Probability of making a ‘yes’ response for each subject collapsed across set size (A) and broken down by set size (B). A ‘yes’ response indicates that the observer believed the test face was a member of the preceding set. Probability of making a ‘yes’ response peaked when the test face corresponded to the mean emotion of the set. (B) There were no systematic differences in probability of making a ‘yes’ response as a function of set size.
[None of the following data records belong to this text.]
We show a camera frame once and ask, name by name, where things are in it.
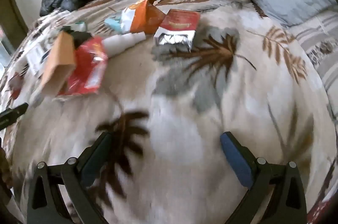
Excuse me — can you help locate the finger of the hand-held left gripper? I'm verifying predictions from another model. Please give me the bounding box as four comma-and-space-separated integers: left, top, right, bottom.
0, 103, 29, 131

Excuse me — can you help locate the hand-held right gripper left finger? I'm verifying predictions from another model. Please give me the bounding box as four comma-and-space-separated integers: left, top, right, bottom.
27, 131, 114, 224

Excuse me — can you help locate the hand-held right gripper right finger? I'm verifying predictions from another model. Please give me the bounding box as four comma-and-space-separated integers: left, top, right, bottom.
220, 131, 308, 224

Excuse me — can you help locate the brown cardboard box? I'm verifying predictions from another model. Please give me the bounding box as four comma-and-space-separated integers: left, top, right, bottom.
40, 31, 77, 96

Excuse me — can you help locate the red snack packet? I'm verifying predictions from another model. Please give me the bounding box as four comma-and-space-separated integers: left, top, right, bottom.
57, 36, 109, 98

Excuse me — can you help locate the light blue packet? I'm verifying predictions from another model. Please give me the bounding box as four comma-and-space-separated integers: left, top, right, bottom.
104, 12, 124, 34

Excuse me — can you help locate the orange snack bag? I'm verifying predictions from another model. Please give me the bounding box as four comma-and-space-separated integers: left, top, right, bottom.
120, 0, 165, 34

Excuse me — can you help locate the red foil-lined packet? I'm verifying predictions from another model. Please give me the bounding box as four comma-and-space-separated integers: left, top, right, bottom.
153, 9, 201, 52

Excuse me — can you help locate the leaf-printed blanket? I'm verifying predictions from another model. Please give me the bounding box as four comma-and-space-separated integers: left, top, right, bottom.
0, 0, 336, 224

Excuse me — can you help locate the red patterned cloth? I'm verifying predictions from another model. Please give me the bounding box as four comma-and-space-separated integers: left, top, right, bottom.
306, 198, 333, 224

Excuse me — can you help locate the small black object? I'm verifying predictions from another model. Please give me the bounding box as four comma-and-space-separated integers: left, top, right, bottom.
67, 30, 91, 48

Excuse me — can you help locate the striped floral pillow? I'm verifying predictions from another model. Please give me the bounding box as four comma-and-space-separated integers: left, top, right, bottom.
289, 6, 338, 119

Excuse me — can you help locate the brown window frame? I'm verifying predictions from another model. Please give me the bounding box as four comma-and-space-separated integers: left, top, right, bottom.
0, 0, 29, 55
Observers did not act as ideal observers. An ideal observer’s probability of ‘yes’ responses would have produced a saw-toothed function (perfect accuracy). Figure 3A clearly demonstrates that this was not the case.

Experiment 1B

Is it possible that participants were simply noisy observers? Specifically, could noise at the perceptual, decision, or response stage produce something that looks like the data in Figure 3? To test this, we ran multiple simulations in which we convolved the expected performance of an ideal observer (i.e. a saw-toothed function) with observer discrimination ability. If discrimination ability determined performance on the yes/no set membership task, the resulting convolution should resemble observer performance. To create this convolution, however, we first had to determine each observer’s discrimination performance, nominally referred to as homogeneous discrimination.

Procedure

Each trial consisted of two intervals: a set of four identical faces simultaneously displayed for 2000 ms in a grid pattern (6.94 × 9.53 degrees) immediately followed by a single test face displayed in the center of the screen (Figure 4A). The test face remained on the screen until a response was received. The emotionality of the set was randomly selected from the gallery of morphed faces. The subsequent test face was happier or sadder than the set by ±1–6 emotional units. In a method of constant stimuli two-alternative-forced-choice task (2AFC), observers were asked to indicate with a key press whether the test face was happier or sadder than the set of identical faces. Each run consisted of 20 trials at each of the six levels separation for a total of 120 trials. Observers performed eight runs over two testing sessions for a total of 960 trials. Thus, 160 judgments were made at each of the six levels of separation. A logistic psychometric function was fit to the data using the Psignifit toolbox version 2.5.6 from Matlab (see http://bootstrap-software.org/psignifit/). Confidence intervals were derived using the bias-corrected accelerated bootstrap method based on 5,000 simulations, also implemented by Psignifit (Wichmann & Hill, 2001a, 2001b).

Figure 4.

Figure 4

Task design for Experiment 1B. (A) Observers saw four instances of a randomly selected face displayed on the screen for 2000 ms. This was immediately followed by a single test face. Observers had to determine whether the set or the test face was happier. (B) Same task as in Figure 4A, except the stimuli were neutral-disgusted morphs. Separations between set and test were doubled relative to the happy-sad condition.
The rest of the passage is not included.